I found the work at the Academy to be both interesting and challenging and, to the surprise of many, had no problems with the Minister who was considered to be a hard task-master and a very difficult person to please. He went to the extent of saying openly at regular meetings of Heads of Divisions of the Ministry (the Academy was concurrently the Administrative Training Division of the Ministry) that he was satisfied with the work the Academy was doing.

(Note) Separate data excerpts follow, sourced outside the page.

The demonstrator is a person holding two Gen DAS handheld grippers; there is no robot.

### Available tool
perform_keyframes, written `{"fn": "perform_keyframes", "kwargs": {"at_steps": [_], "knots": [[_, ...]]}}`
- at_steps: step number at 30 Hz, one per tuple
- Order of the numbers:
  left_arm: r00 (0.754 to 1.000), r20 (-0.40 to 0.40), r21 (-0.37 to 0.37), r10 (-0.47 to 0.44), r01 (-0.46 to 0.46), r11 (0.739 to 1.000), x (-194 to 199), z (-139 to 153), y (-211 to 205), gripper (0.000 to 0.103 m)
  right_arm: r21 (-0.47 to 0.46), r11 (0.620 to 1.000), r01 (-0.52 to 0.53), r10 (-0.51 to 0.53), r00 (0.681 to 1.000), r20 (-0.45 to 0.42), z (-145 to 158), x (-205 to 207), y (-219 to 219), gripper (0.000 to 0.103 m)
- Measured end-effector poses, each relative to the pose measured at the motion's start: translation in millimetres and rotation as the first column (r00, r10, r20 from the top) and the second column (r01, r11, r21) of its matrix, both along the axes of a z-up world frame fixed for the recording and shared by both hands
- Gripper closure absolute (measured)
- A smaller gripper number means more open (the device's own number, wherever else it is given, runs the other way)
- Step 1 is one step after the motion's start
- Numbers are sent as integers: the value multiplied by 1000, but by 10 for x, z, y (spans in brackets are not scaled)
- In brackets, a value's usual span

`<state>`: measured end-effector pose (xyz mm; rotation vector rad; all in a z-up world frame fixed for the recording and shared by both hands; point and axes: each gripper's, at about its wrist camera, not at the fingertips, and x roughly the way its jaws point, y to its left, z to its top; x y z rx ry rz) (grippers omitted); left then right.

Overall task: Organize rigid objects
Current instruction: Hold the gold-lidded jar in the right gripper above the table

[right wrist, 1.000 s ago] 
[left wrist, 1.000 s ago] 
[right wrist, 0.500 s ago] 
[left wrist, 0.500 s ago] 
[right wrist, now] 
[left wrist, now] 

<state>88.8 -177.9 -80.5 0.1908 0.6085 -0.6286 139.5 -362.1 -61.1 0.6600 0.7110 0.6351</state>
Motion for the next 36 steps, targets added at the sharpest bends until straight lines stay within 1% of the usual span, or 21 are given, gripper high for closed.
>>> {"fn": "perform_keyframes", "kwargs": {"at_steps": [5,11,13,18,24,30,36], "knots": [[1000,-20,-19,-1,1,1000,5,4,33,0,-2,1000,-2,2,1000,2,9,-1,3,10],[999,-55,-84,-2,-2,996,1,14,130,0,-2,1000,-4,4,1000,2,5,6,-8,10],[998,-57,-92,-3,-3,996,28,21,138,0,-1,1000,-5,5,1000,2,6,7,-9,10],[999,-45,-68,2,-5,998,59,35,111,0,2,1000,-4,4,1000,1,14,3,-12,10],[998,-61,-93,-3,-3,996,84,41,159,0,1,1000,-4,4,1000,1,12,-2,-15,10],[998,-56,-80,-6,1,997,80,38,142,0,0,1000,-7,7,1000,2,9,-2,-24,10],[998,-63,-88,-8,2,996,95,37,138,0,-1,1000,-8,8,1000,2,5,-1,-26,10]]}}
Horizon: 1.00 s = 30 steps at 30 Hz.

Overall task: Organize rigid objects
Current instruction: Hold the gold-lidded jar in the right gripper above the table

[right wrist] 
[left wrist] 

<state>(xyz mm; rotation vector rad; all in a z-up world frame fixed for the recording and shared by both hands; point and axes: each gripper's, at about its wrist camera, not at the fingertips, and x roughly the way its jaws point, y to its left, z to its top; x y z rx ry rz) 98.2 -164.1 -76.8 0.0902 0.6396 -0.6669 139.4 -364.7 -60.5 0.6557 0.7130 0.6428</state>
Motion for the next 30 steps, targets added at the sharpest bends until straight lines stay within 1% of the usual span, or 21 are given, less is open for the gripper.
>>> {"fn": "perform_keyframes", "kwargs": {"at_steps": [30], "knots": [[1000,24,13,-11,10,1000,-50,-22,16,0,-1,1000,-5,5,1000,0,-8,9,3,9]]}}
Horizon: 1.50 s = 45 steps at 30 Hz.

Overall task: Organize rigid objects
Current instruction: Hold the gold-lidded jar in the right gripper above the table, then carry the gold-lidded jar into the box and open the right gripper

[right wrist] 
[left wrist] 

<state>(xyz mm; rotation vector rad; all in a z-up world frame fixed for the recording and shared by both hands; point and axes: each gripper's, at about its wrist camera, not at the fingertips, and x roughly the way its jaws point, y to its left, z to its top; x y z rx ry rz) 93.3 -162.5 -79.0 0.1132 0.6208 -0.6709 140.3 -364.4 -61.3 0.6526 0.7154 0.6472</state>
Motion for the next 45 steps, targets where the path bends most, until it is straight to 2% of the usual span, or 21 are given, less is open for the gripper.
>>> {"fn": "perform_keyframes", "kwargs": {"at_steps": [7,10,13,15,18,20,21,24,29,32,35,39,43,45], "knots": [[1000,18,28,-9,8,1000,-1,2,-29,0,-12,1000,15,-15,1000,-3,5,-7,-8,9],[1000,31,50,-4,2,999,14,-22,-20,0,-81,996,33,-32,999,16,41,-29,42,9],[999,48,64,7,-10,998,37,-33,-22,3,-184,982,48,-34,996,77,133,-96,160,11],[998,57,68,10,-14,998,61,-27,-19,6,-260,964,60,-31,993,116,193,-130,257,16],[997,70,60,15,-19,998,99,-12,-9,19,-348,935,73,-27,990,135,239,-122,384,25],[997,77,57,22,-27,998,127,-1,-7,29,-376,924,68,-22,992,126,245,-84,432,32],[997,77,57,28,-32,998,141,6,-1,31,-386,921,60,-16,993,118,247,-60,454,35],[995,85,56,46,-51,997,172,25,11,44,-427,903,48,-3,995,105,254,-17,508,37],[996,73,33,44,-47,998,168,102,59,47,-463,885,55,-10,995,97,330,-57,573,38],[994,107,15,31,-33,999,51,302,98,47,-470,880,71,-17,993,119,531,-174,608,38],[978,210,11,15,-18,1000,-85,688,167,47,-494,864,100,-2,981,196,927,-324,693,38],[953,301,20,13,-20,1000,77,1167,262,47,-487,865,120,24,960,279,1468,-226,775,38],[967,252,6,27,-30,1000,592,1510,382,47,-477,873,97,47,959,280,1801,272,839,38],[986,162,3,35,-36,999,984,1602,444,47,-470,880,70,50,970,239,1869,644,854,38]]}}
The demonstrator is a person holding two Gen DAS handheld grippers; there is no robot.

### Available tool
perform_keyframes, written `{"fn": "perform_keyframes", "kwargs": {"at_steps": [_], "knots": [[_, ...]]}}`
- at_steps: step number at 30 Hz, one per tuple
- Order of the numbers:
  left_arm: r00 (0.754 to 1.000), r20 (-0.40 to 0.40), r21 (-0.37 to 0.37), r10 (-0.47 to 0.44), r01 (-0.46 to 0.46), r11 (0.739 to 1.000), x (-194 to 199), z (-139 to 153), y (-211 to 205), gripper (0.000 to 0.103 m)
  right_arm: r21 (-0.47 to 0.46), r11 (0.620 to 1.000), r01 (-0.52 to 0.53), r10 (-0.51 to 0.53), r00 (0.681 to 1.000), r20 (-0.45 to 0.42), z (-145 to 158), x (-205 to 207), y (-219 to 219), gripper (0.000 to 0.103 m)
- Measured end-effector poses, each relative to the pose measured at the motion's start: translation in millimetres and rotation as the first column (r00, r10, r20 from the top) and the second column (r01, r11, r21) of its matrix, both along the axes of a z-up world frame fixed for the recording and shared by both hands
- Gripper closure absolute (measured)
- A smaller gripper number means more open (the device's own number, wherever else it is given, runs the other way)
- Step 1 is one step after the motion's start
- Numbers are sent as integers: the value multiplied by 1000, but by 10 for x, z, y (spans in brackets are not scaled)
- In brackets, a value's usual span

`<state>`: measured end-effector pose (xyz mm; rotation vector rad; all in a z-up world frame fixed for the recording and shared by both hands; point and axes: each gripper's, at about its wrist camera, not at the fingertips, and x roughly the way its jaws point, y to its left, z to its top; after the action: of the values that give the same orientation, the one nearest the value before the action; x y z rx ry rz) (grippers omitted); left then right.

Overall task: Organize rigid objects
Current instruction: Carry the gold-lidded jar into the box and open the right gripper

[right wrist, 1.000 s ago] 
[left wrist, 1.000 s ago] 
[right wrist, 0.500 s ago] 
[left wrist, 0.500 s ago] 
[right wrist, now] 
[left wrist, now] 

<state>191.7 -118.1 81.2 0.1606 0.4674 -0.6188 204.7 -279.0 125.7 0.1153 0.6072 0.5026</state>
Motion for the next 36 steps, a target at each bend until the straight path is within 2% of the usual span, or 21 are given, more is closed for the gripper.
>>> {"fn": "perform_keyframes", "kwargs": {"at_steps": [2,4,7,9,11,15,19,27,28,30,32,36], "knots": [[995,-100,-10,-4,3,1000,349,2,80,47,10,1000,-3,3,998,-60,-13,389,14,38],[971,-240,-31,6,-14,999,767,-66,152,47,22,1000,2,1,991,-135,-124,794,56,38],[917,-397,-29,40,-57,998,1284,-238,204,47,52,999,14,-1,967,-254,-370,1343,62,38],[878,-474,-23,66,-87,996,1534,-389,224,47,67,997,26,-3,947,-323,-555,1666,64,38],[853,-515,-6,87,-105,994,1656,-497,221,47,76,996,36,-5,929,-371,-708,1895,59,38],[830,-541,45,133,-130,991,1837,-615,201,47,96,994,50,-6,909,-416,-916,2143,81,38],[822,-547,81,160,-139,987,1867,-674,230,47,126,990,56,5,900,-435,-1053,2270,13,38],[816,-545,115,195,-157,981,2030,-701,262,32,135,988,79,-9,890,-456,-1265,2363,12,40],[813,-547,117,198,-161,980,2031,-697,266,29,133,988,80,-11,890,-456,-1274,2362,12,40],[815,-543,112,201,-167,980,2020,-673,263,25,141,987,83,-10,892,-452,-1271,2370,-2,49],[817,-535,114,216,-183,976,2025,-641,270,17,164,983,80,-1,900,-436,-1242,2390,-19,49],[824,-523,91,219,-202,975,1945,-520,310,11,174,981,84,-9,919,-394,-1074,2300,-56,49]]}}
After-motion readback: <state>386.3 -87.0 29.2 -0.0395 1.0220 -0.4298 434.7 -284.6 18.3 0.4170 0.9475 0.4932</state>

He was particularly pleased when I broke new ground by running the first Management Course in Sinhala for mid-level SLAS officers. Not only did he come for the ceremonial opening of this course, he also paid me and my staff a huge compliment for having worked tirelessly to prepare the course material.
I had no problems whatever with the Secretary of the Ministry, Mr. B. (Baku) Mahadeva, whom I had known as Secretary, Ministry of Agriculture and Food during the 1960s when I worked as Deputy Commissioner in the Department of Agrarian Services, and later moved to the Ministry to take up the position of Deputy Director of Agricultural Planning.
So was it with Mr. P.H. Siriwardhana, the Additional Secretary under whose wing the Academy directly came and whom I had not known earlier at a personal level. An economist by training, who had been in the service of the Central Bank for more than half his lifetime, he was a man of few words, and did not want to tread into areas he was not too familiar with. He kept in close touch with me, quietly appreciating the work that we were doing and giving us his fullest support as and when necessary.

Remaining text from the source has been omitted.